What type of detail and imaging might we be able to achieve with mature gravitational wave detector arrays? With the success of LIGO and considering the types of imaging we're able to do with distributed arrays of radio telescopes, what level of detail would we be able to achieve were we to build arrays of gravitational wave detectors around the world?  How would the data from such an array of wave detectors differ from a dual detectors of LIGO?
I can imagine with precise timing we could build 3D images using multiple detectors.  Would having detectors in multiple orientations also help with reconstructing the precise spacetime curvature of distant interacting masses?  Would having space based wave detectors be able to increase our effective aperture and get to a level of sensitivity where we could, say, measure the gravitational waves of close binary stars, or even the waves from the orbit of a hot Jupiter?
 A: We already have a global array of gravitational wave observatories. In 2017, the two LIGO detectors were joined by Virgo in Italy, and very briefly at the end of the last observing run in 2020 they were joined by a fourth observatory, KAGRA in Japan. There are also plans for a third LIGO detector to be built in India.
A network of detectors allows for a better determination of the sky location of gravitational wave sources. However, how well you can localize a source is determined roughly by the ratio of the wavelength of the signal to the size of the array. For an array the size of the earth observing kHz gravitational waves this amounts to an uncertainty of the sky localization of about 10 square degrees, or roughly 50 times the size of the Moon. With five detectors we will get close to this limit. However this is far from enough resolution to do any imaging of astrophysical sources.

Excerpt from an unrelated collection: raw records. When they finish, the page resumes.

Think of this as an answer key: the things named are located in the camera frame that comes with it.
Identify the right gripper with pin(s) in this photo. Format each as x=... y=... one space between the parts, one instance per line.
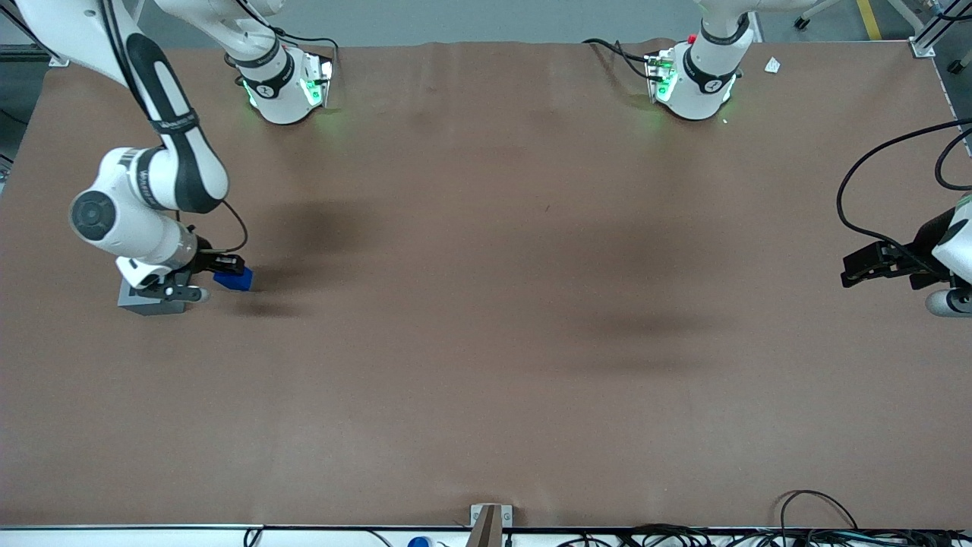
x=205 y=262

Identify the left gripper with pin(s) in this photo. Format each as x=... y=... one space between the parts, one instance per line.
x=921 y=245

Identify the blue plastic part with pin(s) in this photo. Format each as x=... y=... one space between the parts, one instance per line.
x=237 y=283

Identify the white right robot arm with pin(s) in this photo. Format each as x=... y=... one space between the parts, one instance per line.
x=182 y=175

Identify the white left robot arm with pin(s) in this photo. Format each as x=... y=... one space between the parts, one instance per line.
x=702 y=83

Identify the gray square base block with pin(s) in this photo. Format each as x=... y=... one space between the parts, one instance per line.
x=152 y=308

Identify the black caster wheel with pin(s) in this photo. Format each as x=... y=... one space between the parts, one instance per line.
x=957 y=67

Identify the white paper scrap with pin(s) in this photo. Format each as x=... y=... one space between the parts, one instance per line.
x=772 y=65

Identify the white chair leg with caster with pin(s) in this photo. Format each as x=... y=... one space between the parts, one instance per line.
x=800 y=23

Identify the brown table mat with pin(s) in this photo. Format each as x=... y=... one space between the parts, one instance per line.
x=486 y=304

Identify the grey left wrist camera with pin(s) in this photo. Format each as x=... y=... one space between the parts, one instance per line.
x=949 y=302

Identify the aluminium frame profile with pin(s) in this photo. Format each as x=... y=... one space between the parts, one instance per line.
x=59 y=61
x=923 y=47

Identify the white table edge rail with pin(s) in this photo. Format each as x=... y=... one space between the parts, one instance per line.
x=152 y=538

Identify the gray metal mounting bracket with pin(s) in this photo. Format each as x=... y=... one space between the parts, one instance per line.
x=474 y=510

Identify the brown camera post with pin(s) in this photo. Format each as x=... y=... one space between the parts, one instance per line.
x=486 y=532

In the future, as detectors get more sensitive, we will be able to see longer lived sources, in which case the movement of the earth around the sun can increase the effective baseline. This is particularly relevant for LISA, which will observe events lasting years. LISA however is also sensitive only in the mHz regime, partially counter acting the effect of the longer baseline. Still LISA should be able to achieve sky localization of 1 square degree.
A: About $1$ pixel.
Gravitational waves travel at the speed of light. One wave is generated per revolution of the orbiting pair of black holes. As they close in, orbital speeds approach the speed of light. This means the wavelength roughly approaches the diameter of the orbit.
The smallest detail you can see with wave based imaging is the size of the wavelength.
We won't be able to resolve any detail when equal sized holes merge. What about a small black hole merging with a galactic core black hole? It is the same problem. The size of the final orbit is about the Schwarzchild diameter of the galactic core black hole.